The Republicans argue that the two House bills would violate constitutional rights by making it more difficult for law-abiding citizens to buy a firearm. Thus, H.R. 1446 extends the waiting period in which a government official can approve a gun sale from three days to 10 days. GOP lawmakers are similarly concerned that H.R. 8 envisages creating a database of all firearm transactions allowing the government to track guns of the American people.
Punchbowl News: The Biden admin is moving toward executive actions on gun control. This includes regulating the sale of ‘ghost guns,’ untraceable homemade weapons. The admin believes the kits used to make these weapons can be regulated under current federal law.

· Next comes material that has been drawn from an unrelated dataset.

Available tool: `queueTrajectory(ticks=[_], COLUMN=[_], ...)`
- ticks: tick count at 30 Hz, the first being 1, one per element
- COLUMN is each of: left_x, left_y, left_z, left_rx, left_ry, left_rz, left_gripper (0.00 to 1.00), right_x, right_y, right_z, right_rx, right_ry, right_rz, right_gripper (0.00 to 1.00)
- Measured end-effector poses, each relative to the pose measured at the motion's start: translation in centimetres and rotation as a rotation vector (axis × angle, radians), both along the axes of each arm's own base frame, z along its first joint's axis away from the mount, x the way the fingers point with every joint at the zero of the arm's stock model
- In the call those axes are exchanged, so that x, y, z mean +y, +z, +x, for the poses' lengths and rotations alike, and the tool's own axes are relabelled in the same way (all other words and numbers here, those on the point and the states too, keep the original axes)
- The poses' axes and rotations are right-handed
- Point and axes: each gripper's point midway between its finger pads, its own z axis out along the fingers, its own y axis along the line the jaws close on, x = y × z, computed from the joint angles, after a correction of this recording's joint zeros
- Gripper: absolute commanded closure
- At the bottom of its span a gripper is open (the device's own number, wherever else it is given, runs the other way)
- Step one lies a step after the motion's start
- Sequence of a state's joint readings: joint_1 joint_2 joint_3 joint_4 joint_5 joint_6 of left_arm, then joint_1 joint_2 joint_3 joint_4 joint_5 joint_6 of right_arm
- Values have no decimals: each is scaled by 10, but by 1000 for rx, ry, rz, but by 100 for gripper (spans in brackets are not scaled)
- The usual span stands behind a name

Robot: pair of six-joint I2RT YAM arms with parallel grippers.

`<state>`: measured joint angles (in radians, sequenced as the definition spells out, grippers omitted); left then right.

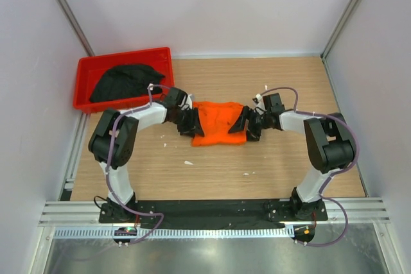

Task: Fold and stack the t-shirts
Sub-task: Fold the tshirt

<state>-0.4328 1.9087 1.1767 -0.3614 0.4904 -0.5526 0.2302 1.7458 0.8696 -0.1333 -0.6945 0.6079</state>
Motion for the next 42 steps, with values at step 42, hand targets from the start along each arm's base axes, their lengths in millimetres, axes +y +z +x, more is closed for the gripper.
queueTrajectory(ticks=[42], left_x=[8], left_y=[26], left_z=[49], left_rx=[-173], left_ry=[-26], left_rz=[273], left_gripper=[55], right_x=[-40], right_y=[8], right_z=[68], right_rx=[-99], right_ry=[35], right_rz=[-215], right_gripper=[59])
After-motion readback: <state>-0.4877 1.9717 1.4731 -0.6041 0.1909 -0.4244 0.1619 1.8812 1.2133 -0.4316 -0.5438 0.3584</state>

— Kyle Griffin (@kylegriffin1) March 30, 2021
Ortel highlights that in the US, “interpreting the Second Amendment is one of our most hotly contested issues.”
“Many on the left view ‘the right to keep and bear arms’ as a limited one, extending to the type of arms used back at the time the Second Amendment was adopted late in the eighteenth century,” he says. “Some on the left go so far as to suggest that the right to bear arms does not expressly contemplate ammunition.”
However, those on the right, including NRA members and affiliates, support the Second Amendment “not merely to protect all of us from foreign enemies, but to protect Americans from overreach and abuse by government officials,” the analyst explains.
He laments the fact that the NRA leadership is apparently exploiting the organisation as a vehicle to subsidise their high living, while the organisation’s supporters, who have not yet seen their many public filings, continue to donate to it seeing it as a “force for good.”
“Unregulated, complex ‘charities’ are rife with opportunity for unjust enrichment which is a disgrace on so many levels,” the analyst stresses.
The views and opinions expressed in the article do not necessarily reflect those of Sputnik.